* WHAT THIS TASK INVOLVES *
Please give back word for word the lines of the material below between the line containing "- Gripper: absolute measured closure" and the line containing "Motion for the", inclusive.

* INPUT DATA *
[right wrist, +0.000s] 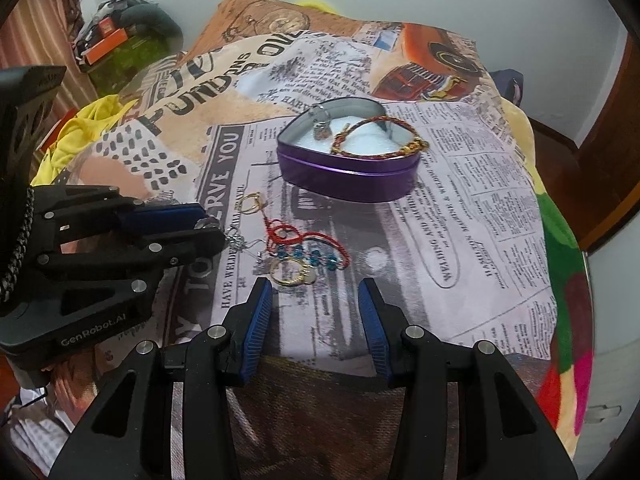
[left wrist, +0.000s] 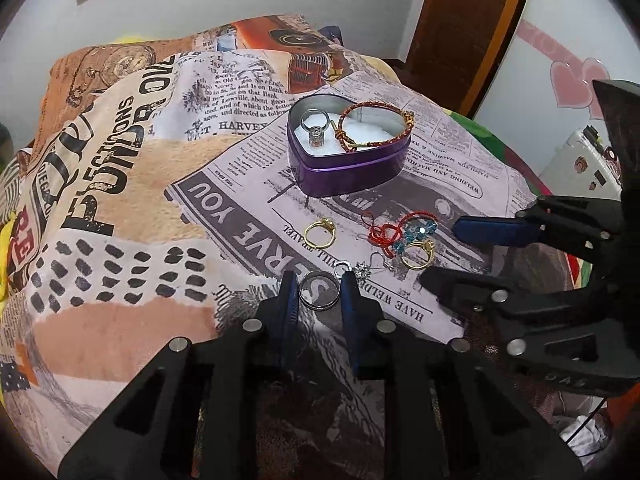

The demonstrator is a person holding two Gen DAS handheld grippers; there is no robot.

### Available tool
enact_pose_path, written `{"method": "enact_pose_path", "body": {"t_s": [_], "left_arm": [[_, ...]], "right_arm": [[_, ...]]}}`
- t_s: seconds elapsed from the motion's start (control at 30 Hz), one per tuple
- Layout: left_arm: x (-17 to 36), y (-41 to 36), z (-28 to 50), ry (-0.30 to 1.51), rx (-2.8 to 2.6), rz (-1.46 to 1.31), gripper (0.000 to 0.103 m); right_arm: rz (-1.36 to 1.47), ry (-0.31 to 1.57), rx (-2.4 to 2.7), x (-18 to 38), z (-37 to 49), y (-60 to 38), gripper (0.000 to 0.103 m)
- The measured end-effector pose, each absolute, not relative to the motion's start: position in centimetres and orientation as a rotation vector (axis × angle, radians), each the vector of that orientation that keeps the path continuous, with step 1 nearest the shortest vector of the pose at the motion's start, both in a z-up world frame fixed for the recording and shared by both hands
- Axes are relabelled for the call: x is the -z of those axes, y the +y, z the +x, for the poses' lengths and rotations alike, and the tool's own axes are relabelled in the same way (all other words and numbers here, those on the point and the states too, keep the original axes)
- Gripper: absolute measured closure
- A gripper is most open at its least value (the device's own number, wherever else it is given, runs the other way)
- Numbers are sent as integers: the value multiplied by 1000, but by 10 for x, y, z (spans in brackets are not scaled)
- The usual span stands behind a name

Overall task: Organize jewelry
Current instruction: 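Grasp a silver ring with the left gripper while the right grasps a gold earring, then carry the ring and earring over the heart tin with both grippers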

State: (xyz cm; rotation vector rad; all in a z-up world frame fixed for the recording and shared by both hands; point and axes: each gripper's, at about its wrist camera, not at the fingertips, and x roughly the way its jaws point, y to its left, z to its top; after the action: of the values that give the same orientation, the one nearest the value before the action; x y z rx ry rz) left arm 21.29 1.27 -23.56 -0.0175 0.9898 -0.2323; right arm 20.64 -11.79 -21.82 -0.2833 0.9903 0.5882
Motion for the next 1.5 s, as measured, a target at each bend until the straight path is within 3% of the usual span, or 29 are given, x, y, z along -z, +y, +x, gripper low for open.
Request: {"method": "enact_pose_path", "body": {"t_s": [0.1,0.3,0.4,0.43,0.47,1.5], "left_arm": [[233,16,208,986,234,-32,82],[233,18,206,985,239,-42,82],[233,18,205,984,238,-42,82],[232,18,205,984,237,-43,82],[232,18,205,983,236,-44,82],[160,0,207,825,229,-11,82]], "right_arm": [[-304,978,-589,220,205,-112,63],[-329,952,-596,222,204,-101,81],[-344,941,-588,223,204,-98,82],[-341,942,-588,222,205,-98,91],[-336,945,-590,221,205,-99,95],[-203,778,-510,149,207,-141,95]]}}
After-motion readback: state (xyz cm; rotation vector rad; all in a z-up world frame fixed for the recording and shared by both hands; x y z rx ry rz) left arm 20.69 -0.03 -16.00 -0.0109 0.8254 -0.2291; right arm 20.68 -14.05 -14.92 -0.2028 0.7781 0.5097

* EXERCISE ANSWER *
- Gripper: absolute measured closure
- A gripper is most open at its least value (the device's own number, wherever else it is given, runs the other way)
- Numbers are sent as integers: the value multiplied by 1000, but by 10 for x, y, z (spans in brackets are not scaled)
- The usual span stands behind a name

Overall task: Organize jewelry
Current instruction: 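Grasp a silver ring with the left gripper while the right grasps a gold earring, then carry the ring and earring over the heart tin with both grippers
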
State: (xyz cm; rotation vector rad; all in a z-up world frame fixed for the recording and shared by both hands; point and axes: each gripper's, at about its wrist camera, not at the fingertips, and x roughly the way its jaws point, y to its left, z to its top; after the action: of the values that give the same orientation, the one nearest the value before the action; x y z rx ry rz) left arm 21.29 1.27 -23.56 -0.0175 0.9898 -0.2323; right arm 20.64 -11.79 -21.82 -0.2833 0.9903 0.5882
Motion for the next 1.5 s, as measured, a target at each bend until the straight path is within 3% of the usual span, or 29 are given, x, y, z along -z, +y, +x, gripper low for open.

This answer has been given in full.